Mercy sighed. ‘The Northern Territory border. According to the map, I’ve got just over two hours left in SA.’ She gave a wry laugh. ‘Or ninety minutes in a normal car.’
Eugene exhaled against the speaker. ‘I’ve had a phone call from Legal.’
A bolt of nerves shot up her spine. ‘Why are they calling you?’
‘Because they can’t get hold of you. I’m your …’ He paused again. ‘I’m still your next of kin. There’s been some movement on her case.’
Mercy hesitated. ‘I know,’ she admitted. ‘They got in touch again, last week. Just before …’
Before the fire.
Images snapped into her mind unbidden: Standing in her bedroom, watching smoke curl in wisps under the door. Stark silence from the fire alarm. The shirtless neighbour, Mike, suddenly appearing wide-eyed in her bedroom.
Naked, pale skin. Do something.
‘Merce, you there?’
Be here now. Mercy heard the warble of a magpie. Out the window she saw the bird perched on the fence, right behind the van. If she opened the back door, she could reach out and touch it. Jet black and snowy white, the bird lifted its vicious-looking beak, opened its throat to the sky and sang a beautiful, lilting song.
Mercy looked over at the cabinet where she’d set the box of ashes. She didn’t like to keep them under the bed overnight; she didn’t like the idea of sleeping over whoever it was.
Mercy said, ‘I’m still travelling right now.’
‘I know that. But you’ll need to keep an eye on your email—can you do that?’ He paused, and the silence stretched heavy. ‘And you have to take their calls. It’s … it’s the law, Merce. You don’t have a choice.’

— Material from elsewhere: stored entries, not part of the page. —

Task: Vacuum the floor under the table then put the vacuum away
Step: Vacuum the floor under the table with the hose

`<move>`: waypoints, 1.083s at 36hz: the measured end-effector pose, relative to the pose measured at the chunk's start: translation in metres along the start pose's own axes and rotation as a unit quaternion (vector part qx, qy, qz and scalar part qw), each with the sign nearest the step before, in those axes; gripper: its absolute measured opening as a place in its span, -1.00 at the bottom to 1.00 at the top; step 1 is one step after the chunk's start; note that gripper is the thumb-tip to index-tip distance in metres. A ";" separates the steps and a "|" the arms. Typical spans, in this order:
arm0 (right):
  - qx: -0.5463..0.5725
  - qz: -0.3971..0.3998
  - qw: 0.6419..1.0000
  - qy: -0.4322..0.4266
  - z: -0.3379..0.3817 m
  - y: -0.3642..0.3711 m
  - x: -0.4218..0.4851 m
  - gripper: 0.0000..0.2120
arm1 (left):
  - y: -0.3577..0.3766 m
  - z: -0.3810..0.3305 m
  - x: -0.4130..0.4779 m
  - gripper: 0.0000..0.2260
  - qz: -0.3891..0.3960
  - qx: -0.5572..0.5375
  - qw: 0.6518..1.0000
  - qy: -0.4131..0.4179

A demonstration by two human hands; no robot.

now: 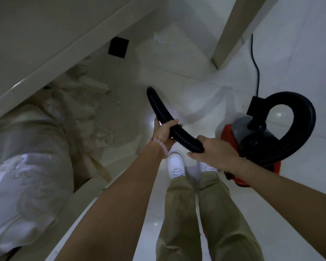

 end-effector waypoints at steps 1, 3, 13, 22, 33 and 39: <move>-0.004 -0.002 1.000 0.000 -0.001 0.000 0.000 -0.59 | 0.003 0.000 -0.001 -0.57 -0.002 -0.008 1.000 0.003; -0.015 -0.006 1.000 0.008 -0.004 0.003 -0.002 -0.59 | 0.008 -0.001 -0.003 -0.57 0.001 0.009 1.000 0.005; 0.065 0.015 0.997 0.033 -0.031 0.028 -0.032 -0.61 | 0.037 0.019 -0.016 -0.63 0.053 0.219 0.970 -0.087; 0.043 -0.034 0.998 0.013 -0.039 0.006 -0.017 -0.62 | 0.063 0.022 -0.012 -0.60 -0.032 0.261 0.959 0.104; 0.048 -0.014 0.999 0.011 -0.021 -0.002 0.003 -0.60 | 0.062 0.008 0.018 -0.57 -0.025 0.329 0.943 0.047; 0.055 -0.018 0.998 -0.002 -0.019 -0.006 0.013 -0.61 | 0.056 0.005 0.034 -0.71 -0.040 0.306 0.951 -0.012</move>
Point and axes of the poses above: each hand's wrist, its own x-axis towards the middle knuckle, its own y-axis out of the palm, z = x × y, the point moved 2 cm from there along x, towards the middle knuckle, and after that the axes turned 14 degrees about y, right-handed, at the moved point
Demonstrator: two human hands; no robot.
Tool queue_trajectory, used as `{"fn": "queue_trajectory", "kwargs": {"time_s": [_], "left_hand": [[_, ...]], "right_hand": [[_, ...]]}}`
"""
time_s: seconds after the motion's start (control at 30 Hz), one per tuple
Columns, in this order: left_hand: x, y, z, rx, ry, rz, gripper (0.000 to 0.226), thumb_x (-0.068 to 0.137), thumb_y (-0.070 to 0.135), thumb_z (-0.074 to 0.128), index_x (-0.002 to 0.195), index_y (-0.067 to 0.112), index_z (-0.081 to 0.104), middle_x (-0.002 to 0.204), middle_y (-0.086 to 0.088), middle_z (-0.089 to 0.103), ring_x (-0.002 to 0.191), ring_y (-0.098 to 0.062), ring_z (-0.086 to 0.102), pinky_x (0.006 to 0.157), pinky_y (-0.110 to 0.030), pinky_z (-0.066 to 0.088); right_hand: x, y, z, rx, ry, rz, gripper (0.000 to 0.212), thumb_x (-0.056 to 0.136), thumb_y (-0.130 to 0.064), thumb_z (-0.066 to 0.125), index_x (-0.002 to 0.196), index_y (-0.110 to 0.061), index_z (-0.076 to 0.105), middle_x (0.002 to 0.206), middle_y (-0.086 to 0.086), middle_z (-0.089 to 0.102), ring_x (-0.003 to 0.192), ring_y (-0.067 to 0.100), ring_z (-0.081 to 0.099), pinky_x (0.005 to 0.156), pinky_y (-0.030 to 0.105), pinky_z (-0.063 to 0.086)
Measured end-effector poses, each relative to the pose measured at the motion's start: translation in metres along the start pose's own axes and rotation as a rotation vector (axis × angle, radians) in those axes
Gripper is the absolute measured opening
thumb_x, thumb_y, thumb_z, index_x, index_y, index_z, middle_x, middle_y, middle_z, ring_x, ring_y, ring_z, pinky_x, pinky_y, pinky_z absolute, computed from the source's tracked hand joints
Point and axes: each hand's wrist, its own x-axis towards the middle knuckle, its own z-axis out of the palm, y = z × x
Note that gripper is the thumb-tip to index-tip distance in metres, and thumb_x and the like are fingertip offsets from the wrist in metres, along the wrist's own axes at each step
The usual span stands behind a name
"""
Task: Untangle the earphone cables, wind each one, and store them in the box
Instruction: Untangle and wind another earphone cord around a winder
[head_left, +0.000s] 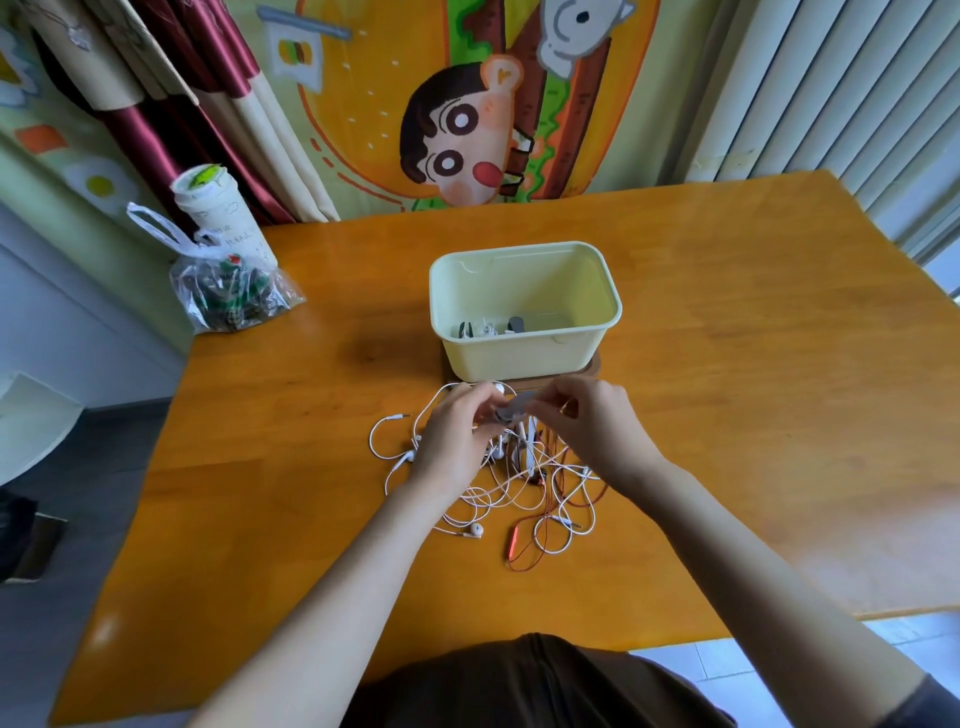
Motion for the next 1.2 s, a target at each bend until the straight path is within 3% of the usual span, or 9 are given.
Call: {"fn": "queue_trajectory", "kwargs": {"time_s": [0.13, 0.27, 0.4, 0.53, 0.67, 0.77, 0.93, 1.1, 1.2], "left_hand": [[-0.005, 0.000, 0.000, -0.014, -0.112, -0.027, 0.022, 0.084, 0.004, 0.067, 0.104, 0.013, 0.065, 0.098, 0.006, 0.061, 0.080, -0.003, 0.054, 0.066, -0.006, 0.040], [-0.006, 0.005, -0.002, -0.093, -0.165, -0.070, 0.023, 0.085, 0.007, 0.067, 0.107, 0.014, 0.064, 0.088, 0.011, 0.060, 0.076, 0.000, 0.055, 0.063, -0.002, 0.042], [-0.007, 0.006, -0.004, -0.184, -0.212, -0.102, 0.023, 0.085, 0.006, 0.068, 0.103, 0.018, 0.062, 0.081, 0.016, 0.060, 0.072, 0.006, 0.057, 0.065, -0.003, 0.042], [-0.007, 0.013, -0.003, -0.324, -0.329, -0.078, 0.026, 0.085, 0.007, 0.067, 0.102, 0.026, 0.061, 0.085, 0.013, 0.064, 0.079, 0.004, 0.060, 0.077, -0.016, 0.049], [-0.005, 0.022, -0.001, -0.651, -0.252, -0.134, 0.027, 0.085, 0.005, 0.066, 0.101, 0.026, 0.061, 0.091, 0.002, 0.066, 0.092, -0.013, 0.063, 0.087, -0.028, 0.050], [-0.004, 0.027, -0.002, -0.889, -0.197, -0.203, 0.023, 0.084, 0.005, 0.064, 0.103, 0.017, 0.059, 0.090, -0.003, 0.065, 0.090, -0.019, 0.062, 0.087, -0.036, 0.050], [0.001, 0.029, -0.003, -1.206, -0.062, -0.357, 0.017, 0.091, -0.001, 0.052, 0.102, 0.010, 0.057, 0.095, -0.010, 0.067, 0.089, -0.023, 0.066, 0.082, -0.032, 0.055], [0.005, 0.028, -0.003, -1.268, 0.036, -0.458, 0.017, 0.091, 0.002, 0.055, 0.106, 0.009, 0.057, 0.105, -0.016, 0.063, 0.096, -0.028, 0.063, 0.091, -0.040, 0.053], [0.008, 0.028, -0.003, -1.258, 0.112, -0.498, 0.017, 0.090, 0.002, 0.057, 0.106, 0.008, 0.057, 0.092, -0.009, 0.063, 0.089, -0.023, 0.062, 0.090, -0.040, 0.052]], "right_hand": [[0.011, 0.002, -0.017, 0.005, 0.016, 0.031, 0.008, 0.085, -0.016, 0.068, 0.085, -0.009, 0.072, 0.070, -0.010, 0.060, 0.062, -0.004, 0.053, 0.060, 0.005, 0.039], [0.016, 0.008, -0.023, 0.031, 0.046, 0.053, 0.005, 0.084, -0.014, 0.068, 0.084, -0.012, 0.073, 0.073, -0.008, 0.064, 0.067, -0.005, 0.056, 0.062, 0.002, 0.040], [0.018, 0.012, -0.025, 0.043, 0.088, 0.056, 0.005, 0.084, -0.014, 0.069, 0.084, -0.012, 0.074, 0.073, -0.007, 0.065, 0.067, -0.003, 0.057, 0.062, 0.003, 0.041], [0.020, 0.017, -0.022, 0.080, 0.103, 0.065, 0.005, 0.084, -0.014, 0.069, 0.083, -0.013, 0.073, 0.068, -0.015, 0.063, 0.060, -0.009, 0.056, 0.059, 0.003, 0.038], [0.017, 0.020, -0.016, 0.250, 0.129, 0.130, 0.009, 0.086, -0.013, 0.066, 0.082, -0.008, 0.071, 0.061, -0.016, 0.058, 0.050, -0.009, 0.052, 0.053, 0.007, 0.037], [0.011, 0.018, -0.005, 0.325, 0.141, 0.164, 0.017, 0.089, -0.016, 0.062, 0.074, -0.018, 0.067, 0.051, -0.017, 0.056, 0.046, -0.004, 0.046, 0.050, 0.011, 0.032], [-0.004, 0.013, 0.016, 0.342, 0.080, 0.147, 0.016, 0.090, -0.017, 0.062, 0.075, -0.018, 0.065, 0.058, -0.010, 0.058, 0.048, -0.002, 0.045, 0.050, 0.013, 0.032], [-0.008, 0.007, 0.025, 0.294, 0.057, 0.131, 0.017, 0.093, -0.018, 0.058, 0.082, -0.008, 0.066, 0.057, -0.009, 0.052, 0.047, 0.001, 0.043, 0.046, 0.011, 0.031], [-0.010, 0.004, 0.023, 0.271, 0.043, 0.120, 0.014, 0.093, -0.019, 0.058, 0.084, -0.013, 0.066, 0.058, -0.011, 0.054, 0.049, -0.001, 0.047, 0.047, 0.010, 0.033]]}}
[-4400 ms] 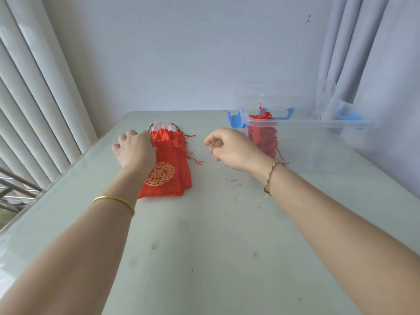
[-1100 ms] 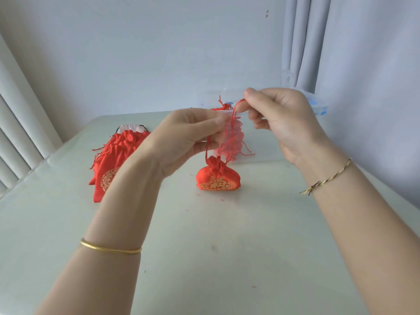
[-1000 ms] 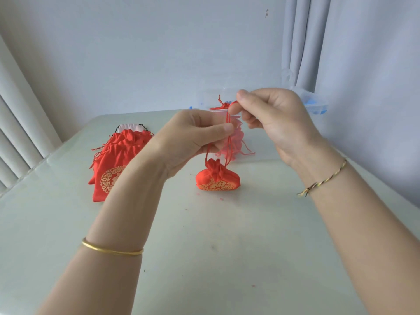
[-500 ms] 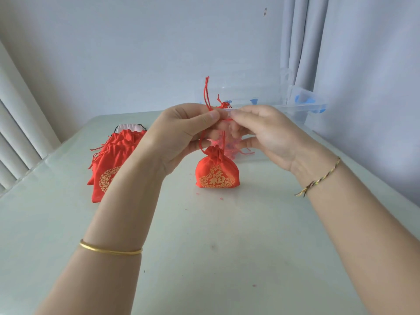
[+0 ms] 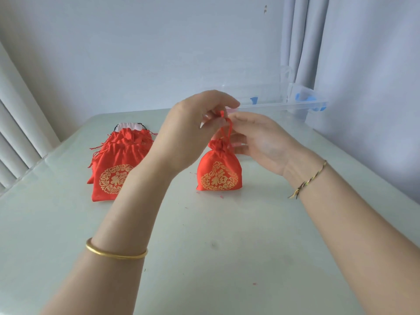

Mercy hung up. The magpie opened its wings and was gone.
Mercy continued north. As she drove out of the park, she saw Andy’s campsite was empty. She wondered if he had left in the mass exodus at the crack of dawn, embracing the race to hurry up and slow down.
See? Andy was running from something too, she reminded herself as she pulled onto the highway. The happiness of his ex-wife had sent him across the planet to try and reconcile or escape it.
Maybe they were all running from something. Grey nomads with their caravan slogans: Living the dream or Not dead yet—who were they trying to prove it to? Themselves? Everyone else? Aren’t we all, Mercy thought, seeking to validate ourselves? To know we’re okay—no matter what we’ve done?
The red dirt and low scrub continued. In the distance flat-topped peaks appeared, eased closer, then disappeared behind her. Trucks and vans overtook, belching hot, dusty air. A stretch of half an hour passed without a single bend in the road, the ribbon of asphalt stretching endlessly in front and behind.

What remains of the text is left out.